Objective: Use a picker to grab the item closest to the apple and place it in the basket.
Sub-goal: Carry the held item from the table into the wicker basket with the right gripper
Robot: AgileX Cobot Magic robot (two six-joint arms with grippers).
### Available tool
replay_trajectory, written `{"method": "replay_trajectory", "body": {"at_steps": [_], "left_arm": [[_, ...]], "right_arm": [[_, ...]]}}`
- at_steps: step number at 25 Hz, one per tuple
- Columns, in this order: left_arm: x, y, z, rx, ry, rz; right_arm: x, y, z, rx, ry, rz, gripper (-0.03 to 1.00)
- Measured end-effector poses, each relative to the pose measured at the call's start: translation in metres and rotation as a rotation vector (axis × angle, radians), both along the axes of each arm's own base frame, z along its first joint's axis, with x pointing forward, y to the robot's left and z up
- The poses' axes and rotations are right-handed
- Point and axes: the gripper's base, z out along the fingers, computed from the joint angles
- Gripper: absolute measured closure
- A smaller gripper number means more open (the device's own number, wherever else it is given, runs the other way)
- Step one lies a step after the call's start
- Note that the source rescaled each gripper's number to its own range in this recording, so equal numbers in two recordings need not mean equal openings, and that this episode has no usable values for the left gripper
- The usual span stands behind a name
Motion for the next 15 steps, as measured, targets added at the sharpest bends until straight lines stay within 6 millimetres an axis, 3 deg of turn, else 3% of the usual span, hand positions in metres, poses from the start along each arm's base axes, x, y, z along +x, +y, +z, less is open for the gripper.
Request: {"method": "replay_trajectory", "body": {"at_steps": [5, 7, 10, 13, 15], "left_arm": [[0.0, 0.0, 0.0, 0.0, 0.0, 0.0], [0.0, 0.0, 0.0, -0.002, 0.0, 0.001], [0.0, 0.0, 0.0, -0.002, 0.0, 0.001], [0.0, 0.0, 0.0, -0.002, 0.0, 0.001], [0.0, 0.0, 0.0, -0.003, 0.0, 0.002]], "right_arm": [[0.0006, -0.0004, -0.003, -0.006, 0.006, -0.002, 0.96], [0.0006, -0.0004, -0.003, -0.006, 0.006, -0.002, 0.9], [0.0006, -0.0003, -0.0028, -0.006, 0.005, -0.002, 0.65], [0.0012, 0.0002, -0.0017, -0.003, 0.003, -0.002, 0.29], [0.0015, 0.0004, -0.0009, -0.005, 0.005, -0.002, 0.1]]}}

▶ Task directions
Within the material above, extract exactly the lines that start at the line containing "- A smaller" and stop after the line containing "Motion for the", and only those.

▶ Exercise result
- A smaller gripper number means more open (the device's own number, wherever else it is given, runs the other way)
- Step one lies a step after the call's start
- Note that the source rescaled each gripper's number to its own range in this recording, so equal numbers in two recordings need not mean equal openings, and that this episode has no usable values for the left gripper
- The usual span stands behind a name
Motion for the next 15 steps, as measured, targets added at the sharpest bends until straight lines stay within 6 millimetres an axis, 3 deg of turn, else 3% of the usual span, hand positions in metres, poses from the start along each arm's base axes, x, y, z along +x, +y, +z, less is open for the gripper.

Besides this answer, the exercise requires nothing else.